Book Deep Maps and Spatial Narratives

Download or read book Deep Maps and Spatial Narratives written by David J. Bodenhamer and published by Indiana University Press. This book was released on 2015-02-04 with total page 254 pages. Available in PDF, EPUB and Kindle. Book excerpt: Deep maps are finely detailed, multimedia depictions of a place and the people, buildings, objects, flora, and fauna that exist within it and which are inseparable from the activities of everyday life. These depictions may encompass the beliefs, desires, hopes, and fears of residents and help show what ties one place to another. A deep map is a way to engage evidence within its spatio-temporal context and to provide a platform for a spatially-embedded argument. The essays in this book investigate deep mapping and the spatial narratives that stem from it. The authors come from a variety of disciplines: history, religious studies, geography and geographic information science, and computer science. Each applies the concepts of space, time, and place to problems central to an understanding of society and culture, employing deep maps to reveal the confluence of actions and evidence and to trace paths of intellectual exploration by making use of a new creative space that is visual, structurally open, multi-media, and multi-layered.

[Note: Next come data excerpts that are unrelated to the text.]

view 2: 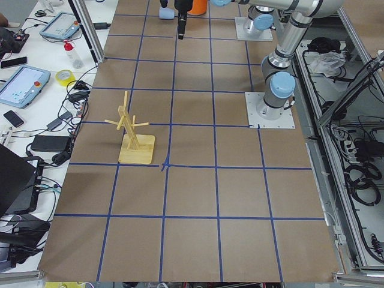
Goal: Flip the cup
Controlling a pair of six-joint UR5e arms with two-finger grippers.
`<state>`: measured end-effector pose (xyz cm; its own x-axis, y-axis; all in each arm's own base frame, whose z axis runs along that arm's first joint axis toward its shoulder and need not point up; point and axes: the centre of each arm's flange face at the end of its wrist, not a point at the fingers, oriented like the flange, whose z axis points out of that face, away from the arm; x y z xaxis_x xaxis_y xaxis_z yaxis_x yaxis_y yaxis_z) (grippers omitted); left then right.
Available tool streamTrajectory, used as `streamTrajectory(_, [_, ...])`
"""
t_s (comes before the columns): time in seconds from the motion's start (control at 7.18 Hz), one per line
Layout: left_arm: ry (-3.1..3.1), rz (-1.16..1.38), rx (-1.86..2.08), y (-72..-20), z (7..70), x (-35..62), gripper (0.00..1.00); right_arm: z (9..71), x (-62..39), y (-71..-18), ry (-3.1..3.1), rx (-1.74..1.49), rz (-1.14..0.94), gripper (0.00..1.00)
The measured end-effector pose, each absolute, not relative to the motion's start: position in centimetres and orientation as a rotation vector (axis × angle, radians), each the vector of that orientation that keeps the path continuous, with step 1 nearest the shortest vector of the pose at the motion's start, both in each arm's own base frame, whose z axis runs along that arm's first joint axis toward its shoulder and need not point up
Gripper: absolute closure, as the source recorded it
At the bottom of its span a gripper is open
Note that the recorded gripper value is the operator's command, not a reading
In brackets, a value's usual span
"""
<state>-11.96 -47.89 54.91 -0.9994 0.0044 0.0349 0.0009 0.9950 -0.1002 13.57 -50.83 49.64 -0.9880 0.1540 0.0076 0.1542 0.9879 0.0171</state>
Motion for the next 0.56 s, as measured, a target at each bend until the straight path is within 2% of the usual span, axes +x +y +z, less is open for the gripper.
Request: streamTrajectory(0.56, [-3.103,0.155,-0.004,-47.9,54.9,-12.0,0.00,49.1,13.1,-52.2,-3.124,-0.243,0.020,0.00])
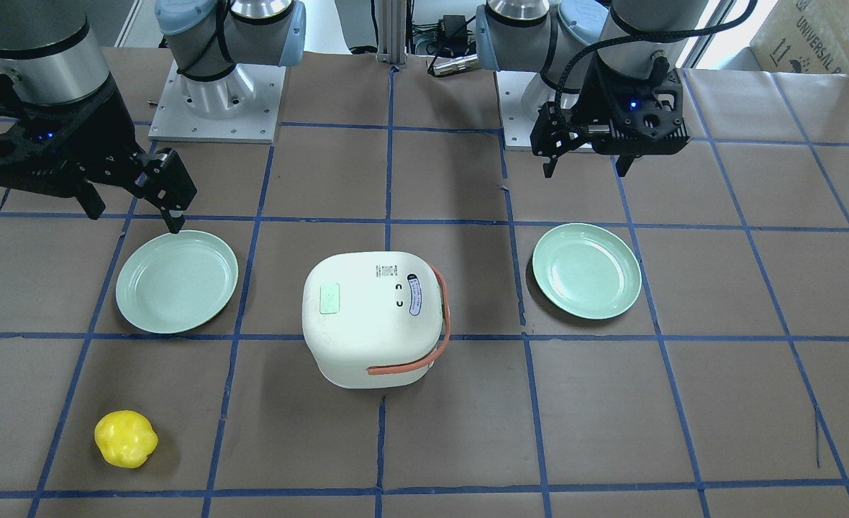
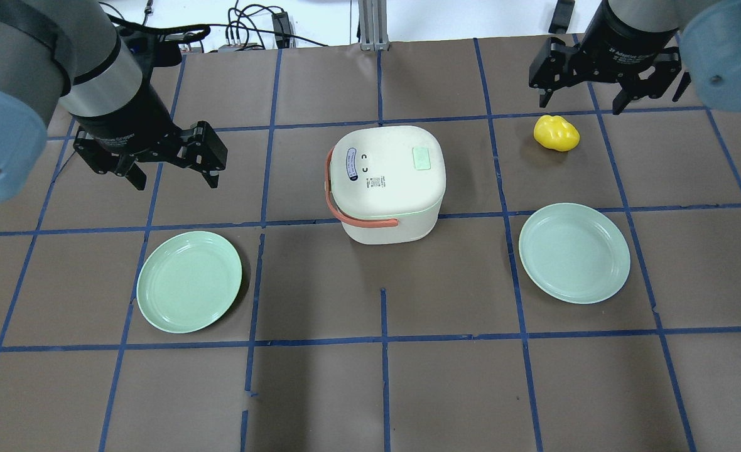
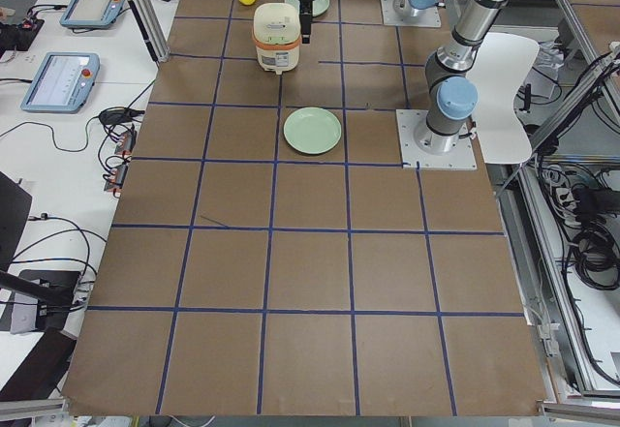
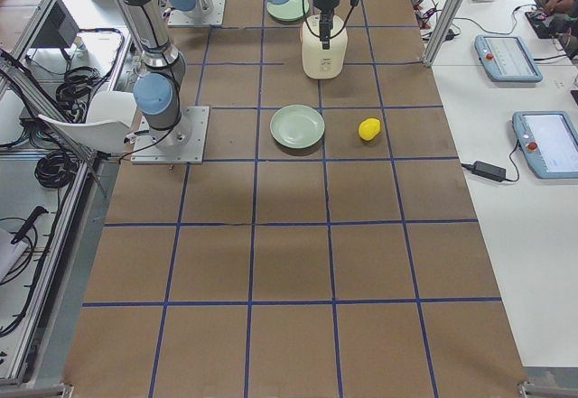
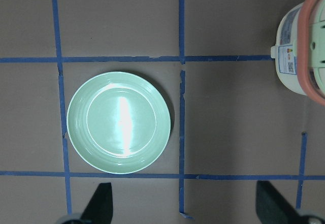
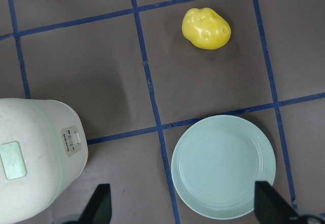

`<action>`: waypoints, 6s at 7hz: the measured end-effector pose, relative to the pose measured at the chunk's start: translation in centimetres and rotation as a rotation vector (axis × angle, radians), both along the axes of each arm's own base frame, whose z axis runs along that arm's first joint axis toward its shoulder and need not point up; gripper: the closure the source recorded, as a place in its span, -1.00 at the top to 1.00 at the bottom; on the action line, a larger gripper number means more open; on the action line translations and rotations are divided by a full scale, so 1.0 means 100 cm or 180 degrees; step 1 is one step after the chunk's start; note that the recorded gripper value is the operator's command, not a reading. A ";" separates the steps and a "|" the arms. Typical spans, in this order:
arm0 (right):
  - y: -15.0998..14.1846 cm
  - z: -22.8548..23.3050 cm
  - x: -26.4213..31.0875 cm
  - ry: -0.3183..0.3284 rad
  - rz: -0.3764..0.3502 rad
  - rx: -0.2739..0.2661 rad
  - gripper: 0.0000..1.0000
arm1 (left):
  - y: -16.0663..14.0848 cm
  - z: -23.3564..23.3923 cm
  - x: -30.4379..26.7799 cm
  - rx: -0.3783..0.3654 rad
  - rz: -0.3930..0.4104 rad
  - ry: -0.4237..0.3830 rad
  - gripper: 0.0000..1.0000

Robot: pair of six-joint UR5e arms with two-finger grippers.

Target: Press rice cooker button

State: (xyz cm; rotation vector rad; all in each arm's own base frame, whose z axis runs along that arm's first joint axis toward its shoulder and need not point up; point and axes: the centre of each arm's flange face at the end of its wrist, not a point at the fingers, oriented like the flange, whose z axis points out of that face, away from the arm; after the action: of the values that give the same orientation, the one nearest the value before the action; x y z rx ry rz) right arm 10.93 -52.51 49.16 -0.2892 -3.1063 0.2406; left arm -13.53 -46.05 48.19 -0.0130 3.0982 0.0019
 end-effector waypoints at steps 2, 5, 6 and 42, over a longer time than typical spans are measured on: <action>-0.006 -0.001 -0.001 0.0001 -0.0005 -0.0076 0.99 | 0.000 0.000 0.000 0.0001 0.0000 0.0000 1.00; -0.009 -0.002 0.007 -0.0240 0.0067 -0.0105 0.92 | 0.000 0.000 0.000 0.0001 0.0000 0.0000 1.00; -0.009 -0.002 0.009 -0.0301 0.0101 -0.0108 0.77 | 0.000 0.000 0.000 0.0000 0.0000 0.0000 1.00; -0.029 -0.133 0.185 -0.0094 0.0691 0.0140 -0.91 | 0.000 0.000 0.000 0.0001 0.0000 0.0000 1.00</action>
State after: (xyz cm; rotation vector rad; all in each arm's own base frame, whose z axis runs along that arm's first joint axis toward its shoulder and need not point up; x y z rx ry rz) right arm 29.42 -55.37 35.82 0.0463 -3.1660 0.1711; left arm -13.53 -46.06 48.17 -0.0131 3.0981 0.0026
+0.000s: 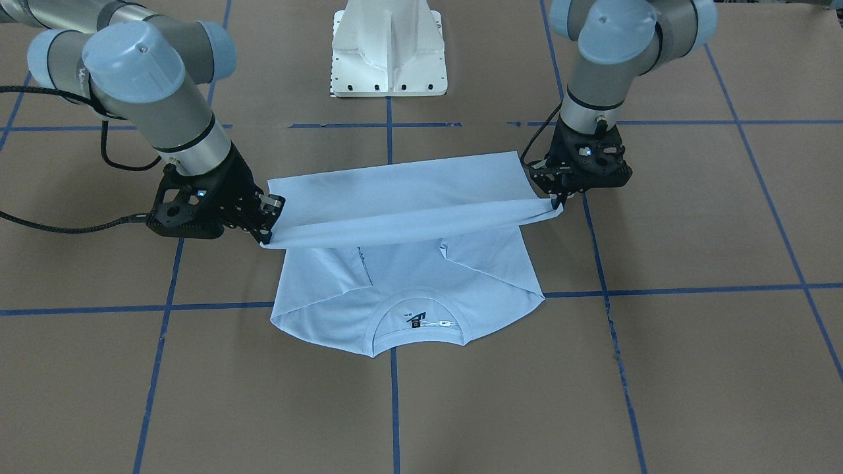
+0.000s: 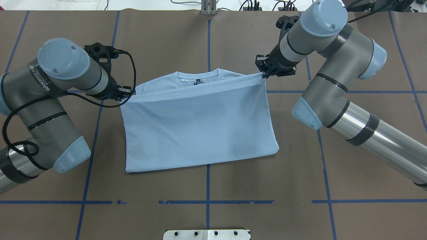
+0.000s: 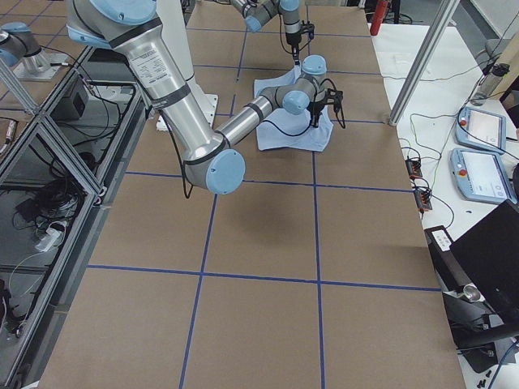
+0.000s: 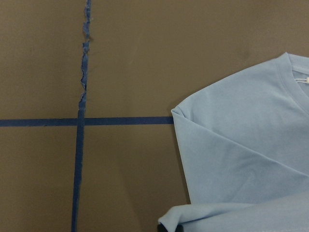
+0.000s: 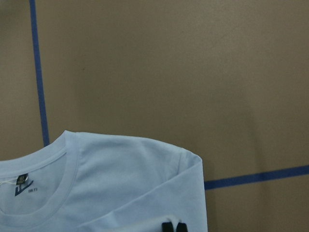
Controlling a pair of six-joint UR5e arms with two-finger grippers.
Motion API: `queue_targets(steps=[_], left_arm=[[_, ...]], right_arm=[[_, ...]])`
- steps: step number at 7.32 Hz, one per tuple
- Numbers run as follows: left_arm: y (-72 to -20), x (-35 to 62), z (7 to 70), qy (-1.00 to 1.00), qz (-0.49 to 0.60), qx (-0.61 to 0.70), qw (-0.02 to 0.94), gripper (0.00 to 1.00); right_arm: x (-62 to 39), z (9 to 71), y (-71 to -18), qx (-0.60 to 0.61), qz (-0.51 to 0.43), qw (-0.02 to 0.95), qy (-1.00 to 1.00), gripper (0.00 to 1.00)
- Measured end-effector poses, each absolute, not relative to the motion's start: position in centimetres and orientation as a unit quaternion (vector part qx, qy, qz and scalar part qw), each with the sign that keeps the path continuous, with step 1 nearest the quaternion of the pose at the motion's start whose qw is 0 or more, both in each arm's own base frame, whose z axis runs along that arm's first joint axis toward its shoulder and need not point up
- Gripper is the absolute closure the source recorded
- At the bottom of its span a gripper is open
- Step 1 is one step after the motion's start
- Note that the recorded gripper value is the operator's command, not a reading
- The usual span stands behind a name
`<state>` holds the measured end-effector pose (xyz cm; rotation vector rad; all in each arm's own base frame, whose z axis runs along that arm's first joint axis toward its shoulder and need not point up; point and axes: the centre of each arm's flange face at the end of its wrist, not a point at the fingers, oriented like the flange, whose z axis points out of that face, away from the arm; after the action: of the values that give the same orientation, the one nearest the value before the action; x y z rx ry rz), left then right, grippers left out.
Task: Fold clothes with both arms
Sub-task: 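Lift the hem with both grippers and fold it toward the collar, then open both grippers at the collar and lift them away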
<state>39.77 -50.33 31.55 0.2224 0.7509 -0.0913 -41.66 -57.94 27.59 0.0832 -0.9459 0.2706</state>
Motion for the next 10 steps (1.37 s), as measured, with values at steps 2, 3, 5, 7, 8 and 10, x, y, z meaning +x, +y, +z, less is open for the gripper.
queue_targets(steps=[2,3,5,7,8,10], left_arm=[[-53.8,41.5,33.4,0.368,-0.054,0.115,0.921,1.0],[-55.2,42.4,33.9,0.369,-0.058,0.116,0.92,1.0],[-56.5,43.4,34.2,0.368,-0.062,0.115,0.921,1.0],[-56.6,43.6,34.1,0.368,-0.063,0.115,0.92,1.0],[-56.6,43.6,34.1,0.368,-0.063,0.115,0.92,1.0],[-56.7,43.7,33.8,0.369,-0.064,0.116,0.92,0.57]], right_arm=[[-43.3,29.1,-60.4,0.038,0.135,0.883,-0.448,1.0],[-43.6,29.6,-60.8,0.037,0.136,0.885,-0.445,1.0],[-44.1,29.6,-60.9,0.037,0.135,0.885,-0.444,1.0],[-44.4,30.0,-60.9,0.036,0.134,0.887,-0.441,1.0],[-44.5,30.1,-60.9,0.037,0.134,0.887,-0.441,1.0],[-44.5,30.1,-61.0,0.038,0.135,0.886,-0.442,0.26]])
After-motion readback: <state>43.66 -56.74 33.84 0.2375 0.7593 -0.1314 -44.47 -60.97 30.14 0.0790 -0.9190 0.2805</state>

Book Urban Friendships and Community Youth Practice

Download or read book Urban Friendships and Community Youth Practice written by Melvin Delgado and published by Oxford University Press. This book was released on 2016-10-11 with total page 256 pages. Available in PDF, EPUB and Kindle. Book excerpt: There is no denying that friendship, however narrow or broad the definition, is dynamic and highly responsive to socio-cultural and environmental factors. Urban Youth Friendships and Community Practice highlights the greater importance of friendships in circumstances where youth have been marginalized and have limited access to instrumental resources that restrict geographical mobility or curtail their movement to limited public spaces (in which they are validated, and even liked or admired). Youth friendships are not limited to peer-networks; they can cross other social divides and involve adults of all ages. Indeed, community practice and asset assessment approaches are increasingly focusing on the relevance of strong peer relationships and networks as strengths upon which to build. Friendships, therefore, are a community asset and as such could be included as a key aspect of community asset assessments and interventions. Community organizations, schools, religious institutions, and other less-formal groups provide practitioners with ample opportunities to foster urban youth friendships. This book seeks to accomplish four goals: (1) provide a state of knowledge on the definition, role, and importance of friendships in general and specifically on urban youth of color (African-American, Asia and Latinos); (2) draw implications for community practice scholarship and practice; (3) illustrate how friendships can be a focus of a community capacity enhancement assets paradigm through the use of case illustrations; and (4) provide a series of recommendations for how urban friendships can be addressed in graduate level social work curriculum but with implications for other helping professions. Urban Youth Friendships and Community Practice is a must-have for community practitioners, whether their focus be social work, recreation, education, planning, or out-of-school programming.